Proteja a amostra da luz durante a incubação deste passo em frente. Após a centrifugação dos organoides como antes, adicione o anticorpo primário na solução de bloqueio e incuba durante a noite a quatro graus Celsius com agitação suave. De pelotas novamente, e lave a pelota com um milímetro de PBS por 15 minutos com agitação suave.

Repita este procedimento de lavagem duas vezes. Em seguida, adicione anticorpos secundários na solução de bloqueio, e incubar durante a noite a quatro graus Celsius com agitação suave. Após a incubação, pelota os organoides, e lave a pelota por mais duas vezes.

Adicione um mililitro de 30% de sacarose na PBS com 1%Triton X-100 aos organoides pelleted. Em seguida, incubar por duas horas em temperatura ambiente com agitação suave. Depois de pelotização dos organoides novamente, adicione um milímetro de 45% de sacarose em PBS com 1%Triton X-100, e agite suavemente por duas horas em temperatura ambiente.

Em seguida, repita o procedimento, exceto adicionar um mililitro de 60% de sacarose em PBS com 1%Triton X-100. Pelota os organoides por centrifugação a 800 vezes G por três minutos à temperatura ambiente, e remova 95% do supernatante. Observe a pelota sob luz UV para confirmar que ela não foi perdida durante a remoção do supernante.

A pelota fica mais solta à medida que a concentração de sacarose se torna maior. Transfira 10 para 20 microliters da suspensão restante para um deslizamento de cobertura câmara, e prossiga para microscopia confocal. Células basais e luminais formam organoides com morfologias distintas.

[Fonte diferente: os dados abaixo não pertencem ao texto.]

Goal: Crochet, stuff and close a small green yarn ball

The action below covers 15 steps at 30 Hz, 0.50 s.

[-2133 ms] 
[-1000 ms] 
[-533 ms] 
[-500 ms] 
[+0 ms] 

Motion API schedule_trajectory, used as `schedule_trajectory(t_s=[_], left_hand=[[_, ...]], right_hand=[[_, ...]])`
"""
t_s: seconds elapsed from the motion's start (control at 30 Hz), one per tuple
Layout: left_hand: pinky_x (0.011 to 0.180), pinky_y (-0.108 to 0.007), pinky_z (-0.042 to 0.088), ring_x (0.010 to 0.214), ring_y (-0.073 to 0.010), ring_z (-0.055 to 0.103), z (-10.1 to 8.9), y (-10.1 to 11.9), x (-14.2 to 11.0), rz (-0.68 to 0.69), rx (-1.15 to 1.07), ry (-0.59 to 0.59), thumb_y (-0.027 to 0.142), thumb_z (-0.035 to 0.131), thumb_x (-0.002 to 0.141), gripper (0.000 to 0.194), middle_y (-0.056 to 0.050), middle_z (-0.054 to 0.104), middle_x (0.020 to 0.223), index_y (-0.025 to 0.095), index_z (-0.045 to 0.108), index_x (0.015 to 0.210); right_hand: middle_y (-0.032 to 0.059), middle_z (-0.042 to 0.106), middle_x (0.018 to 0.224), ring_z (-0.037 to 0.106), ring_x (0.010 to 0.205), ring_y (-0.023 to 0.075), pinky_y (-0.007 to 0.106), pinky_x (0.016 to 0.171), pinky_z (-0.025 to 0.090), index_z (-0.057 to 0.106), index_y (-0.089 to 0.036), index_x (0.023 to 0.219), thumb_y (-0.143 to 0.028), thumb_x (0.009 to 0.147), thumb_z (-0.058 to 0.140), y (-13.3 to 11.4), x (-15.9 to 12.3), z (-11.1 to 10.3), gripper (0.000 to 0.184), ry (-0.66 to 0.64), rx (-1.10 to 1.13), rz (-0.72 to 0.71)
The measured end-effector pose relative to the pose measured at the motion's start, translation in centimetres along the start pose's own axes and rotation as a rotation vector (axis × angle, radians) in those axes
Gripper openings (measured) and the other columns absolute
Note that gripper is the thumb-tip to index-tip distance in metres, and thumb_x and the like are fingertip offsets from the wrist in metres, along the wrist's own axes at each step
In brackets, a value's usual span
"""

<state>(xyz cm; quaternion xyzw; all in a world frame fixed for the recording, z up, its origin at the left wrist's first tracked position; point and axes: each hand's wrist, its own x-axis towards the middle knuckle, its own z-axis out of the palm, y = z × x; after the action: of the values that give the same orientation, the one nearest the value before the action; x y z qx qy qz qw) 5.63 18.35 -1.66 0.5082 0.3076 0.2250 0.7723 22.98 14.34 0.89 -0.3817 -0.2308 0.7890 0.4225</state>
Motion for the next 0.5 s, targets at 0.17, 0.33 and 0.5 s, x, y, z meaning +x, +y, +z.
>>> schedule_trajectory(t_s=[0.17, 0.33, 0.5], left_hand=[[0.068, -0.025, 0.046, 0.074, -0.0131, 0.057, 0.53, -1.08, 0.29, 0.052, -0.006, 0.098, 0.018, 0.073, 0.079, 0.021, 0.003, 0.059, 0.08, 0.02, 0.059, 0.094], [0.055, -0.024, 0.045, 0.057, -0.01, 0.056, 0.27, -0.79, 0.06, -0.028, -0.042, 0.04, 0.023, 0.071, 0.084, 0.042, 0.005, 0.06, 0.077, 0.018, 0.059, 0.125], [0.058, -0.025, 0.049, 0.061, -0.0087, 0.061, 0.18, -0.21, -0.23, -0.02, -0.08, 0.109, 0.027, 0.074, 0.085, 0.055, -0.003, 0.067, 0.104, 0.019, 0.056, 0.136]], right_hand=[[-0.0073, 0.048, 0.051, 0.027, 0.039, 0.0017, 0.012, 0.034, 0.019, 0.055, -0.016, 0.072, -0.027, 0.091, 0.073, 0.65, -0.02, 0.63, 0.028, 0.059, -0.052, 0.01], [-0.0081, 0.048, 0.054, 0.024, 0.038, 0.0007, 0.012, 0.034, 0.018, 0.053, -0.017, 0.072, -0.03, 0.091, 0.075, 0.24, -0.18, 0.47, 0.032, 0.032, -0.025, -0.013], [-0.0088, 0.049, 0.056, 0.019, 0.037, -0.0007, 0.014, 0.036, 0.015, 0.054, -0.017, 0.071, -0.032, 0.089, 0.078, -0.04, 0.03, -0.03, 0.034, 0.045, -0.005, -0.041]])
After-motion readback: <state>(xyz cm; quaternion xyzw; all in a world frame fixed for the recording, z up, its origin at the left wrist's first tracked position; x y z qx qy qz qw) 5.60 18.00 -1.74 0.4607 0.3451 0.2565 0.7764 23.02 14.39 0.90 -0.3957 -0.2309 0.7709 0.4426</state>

Enquanto a maioria dos organoides derivados de basal são semelhantes em tamanho após sete dias na cultura, organoides derivados de luminal apresentam heterogeneidade significativa. Além disso, a maioria dos organoides derivados de basais contêm lúmens cercados por epitélio multicamadas, enquanto organoides derivados de luminal variam em morfologia de oco com epitélio de camada única a sólido com cabos de várias camadas de células que não canalizam. A análise da mancha ocidental revelou que organoides basais e luminosos mantêm características associadas às células primárias basais e luminais.

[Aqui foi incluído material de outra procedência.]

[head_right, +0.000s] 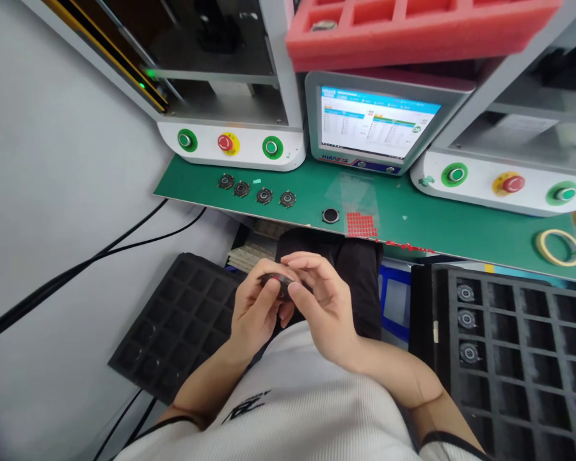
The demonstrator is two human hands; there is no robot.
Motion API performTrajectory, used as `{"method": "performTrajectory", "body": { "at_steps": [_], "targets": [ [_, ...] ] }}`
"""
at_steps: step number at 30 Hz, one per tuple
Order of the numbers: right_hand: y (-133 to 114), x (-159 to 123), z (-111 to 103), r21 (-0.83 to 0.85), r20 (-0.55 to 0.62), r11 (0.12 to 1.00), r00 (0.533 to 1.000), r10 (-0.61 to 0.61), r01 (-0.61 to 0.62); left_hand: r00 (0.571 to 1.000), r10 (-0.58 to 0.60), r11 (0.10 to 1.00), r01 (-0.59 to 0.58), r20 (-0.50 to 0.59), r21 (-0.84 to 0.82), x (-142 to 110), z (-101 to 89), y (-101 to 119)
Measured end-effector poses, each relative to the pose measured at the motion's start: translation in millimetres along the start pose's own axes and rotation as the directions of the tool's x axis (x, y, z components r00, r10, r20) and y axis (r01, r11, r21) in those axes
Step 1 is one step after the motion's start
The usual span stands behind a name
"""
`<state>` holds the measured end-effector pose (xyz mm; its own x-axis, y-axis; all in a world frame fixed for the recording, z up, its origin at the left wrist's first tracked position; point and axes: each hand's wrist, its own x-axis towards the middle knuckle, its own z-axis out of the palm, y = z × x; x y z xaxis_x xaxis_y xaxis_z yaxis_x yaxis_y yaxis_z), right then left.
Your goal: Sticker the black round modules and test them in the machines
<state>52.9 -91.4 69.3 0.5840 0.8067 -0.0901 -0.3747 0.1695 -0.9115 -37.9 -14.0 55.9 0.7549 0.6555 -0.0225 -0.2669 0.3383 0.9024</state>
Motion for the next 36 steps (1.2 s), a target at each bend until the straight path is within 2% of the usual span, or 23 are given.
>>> {"method": "performTrajectory", "body": {
  "at_steps": [5,11,19,24,31,36],
  "targets": [
    [-4.7,-2.5,6.5,0.028,0.052,0.993,0.992,0.114,-0.115,0.996,0.083,0.975,-0.089,0.039,0.202,-4.7,2.3,2.5],
    [-8.1,-6.3,5.2,0.008,0.085,0.999,0.995,0.046,-0.047,0.969,0.2,0.913,-0.238,0.147,0.33,-6.6,2.5,6.8],
    [-10.4,-9.3,10.3,0.055,0.139,0.998,0.99,0.011,-0.019,0.903,0.367,0.757,-0.43,0.224,0.492,-7.6,0.3,7.7],
    [-5.0,-10.7,18.7,0.138,0.065,0.989,0.995,-0.069,0.059,0.847,0.463,0.621,-0.521,0.263,0.586,-8.5,1.7,6.8],
    [2.6,-10.3,26.7,0.17,-0.076,0.976,0.989,-0.125,0.136,0.812,0.5,0.463,-0.545,0.302,0.699,-11.4,2.6,2.1],
    [5.1,-12.2,28.3,0.191,-0.079,0.964,0.982,-0.174,0.187,0.778,0.528,0.334,-0.558,0.34,0.76,-13.0,3.8,2.2]
  ]
}}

Organoides derivados de basal expressam níveis mais elevados do marcador basal citokeratin 5, enquanto organoides derivados de luminal expressam níveis mais altos do marcador luminal citokeratin 8. Tanto marcadores basais quanto luminosos foram detectados em organoides basais e luminosos na população a granel, talvez sugestivos de diferenciação. Organoides derivados de basal contêm epitélio multicamadas, com camadas externas expressando altos níveis do marcador basal p63, e camadas internas com níveis não detectáveis.

As camadas externas também expressam níveis moderados do marcador luminal cytokeratin 8, e as camadas internas têm altos níveis. Enquanto todas as células em organoides derivados de uma camada única mancham positivamente para citokeratina 8, apenas células selecionadas continham p63 nuclear. Deve-se tomar cuidado ao manusear o gel de matriz para garantir que ele não endureça antes de emplacamento de células na cultura organoide.

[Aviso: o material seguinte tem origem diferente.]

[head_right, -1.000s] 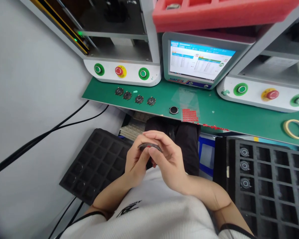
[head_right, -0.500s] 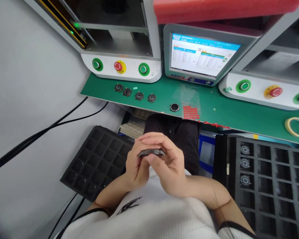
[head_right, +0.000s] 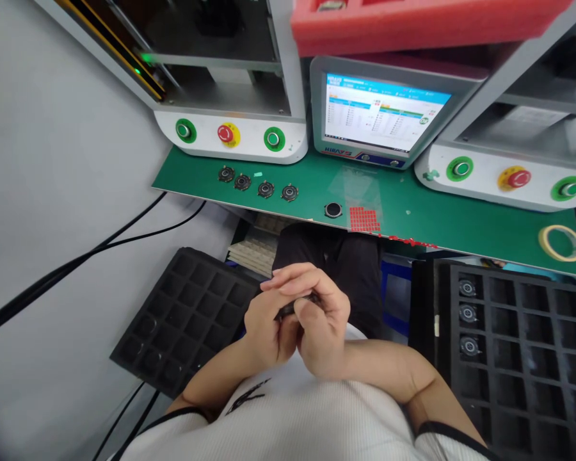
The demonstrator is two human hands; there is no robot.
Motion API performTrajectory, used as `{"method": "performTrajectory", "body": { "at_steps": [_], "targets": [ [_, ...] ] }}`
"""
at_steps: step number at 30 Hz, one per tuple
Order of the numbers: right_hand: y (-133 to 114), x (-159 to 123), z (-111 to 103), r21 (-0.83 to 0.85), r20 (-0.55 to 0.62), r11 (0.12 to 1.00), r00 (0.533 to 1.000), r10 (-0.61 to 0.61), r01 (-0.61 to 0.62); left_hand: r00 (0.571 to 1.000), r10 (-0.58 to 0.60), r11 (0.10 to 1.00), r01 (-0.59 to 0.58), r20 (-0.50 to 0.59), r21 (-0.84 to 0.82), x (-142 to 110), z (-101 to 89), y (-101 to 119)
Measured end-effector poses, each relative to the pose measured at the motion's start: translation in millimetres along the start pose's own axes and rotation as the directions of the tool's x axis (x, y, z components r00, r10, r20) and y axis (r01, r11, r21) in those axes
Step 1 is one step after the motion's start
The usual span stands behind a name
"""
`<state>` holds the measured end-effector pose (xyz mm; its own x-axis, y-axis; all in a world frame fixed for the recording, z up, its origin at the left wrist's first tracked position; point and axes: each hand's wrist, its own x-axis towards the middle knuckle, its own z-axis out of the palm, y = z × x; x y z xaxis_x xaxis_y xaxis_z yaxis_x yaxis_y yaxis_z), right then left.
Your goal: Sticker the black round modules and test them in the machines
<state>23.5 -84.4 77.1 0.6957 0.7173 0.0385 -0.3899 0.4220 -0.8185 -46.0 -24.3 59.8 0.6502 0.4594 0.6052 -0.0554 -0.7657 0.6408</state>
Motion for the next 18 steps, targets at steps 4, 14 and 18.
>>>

Dapi usado para microscopia pode causar irritação na pele. A luz UV também pode ser prejudicial. Equipamentos de proteção individual adequados são essenciais.

Podemos coletar RNA de organoides para realizar sequenciamento de RNA, o que nos dirá sobre como os perfis de expressão genética mudam durante a formação organoide ou em resposta à manipulação. Esse modelo permitiu que o campo da próstata tivesse um ensaio ex vivo reprodutível para estudar aspectos fundamentais da biologia epitelial e identificar reguladores no desenvolvimento e diferenciação.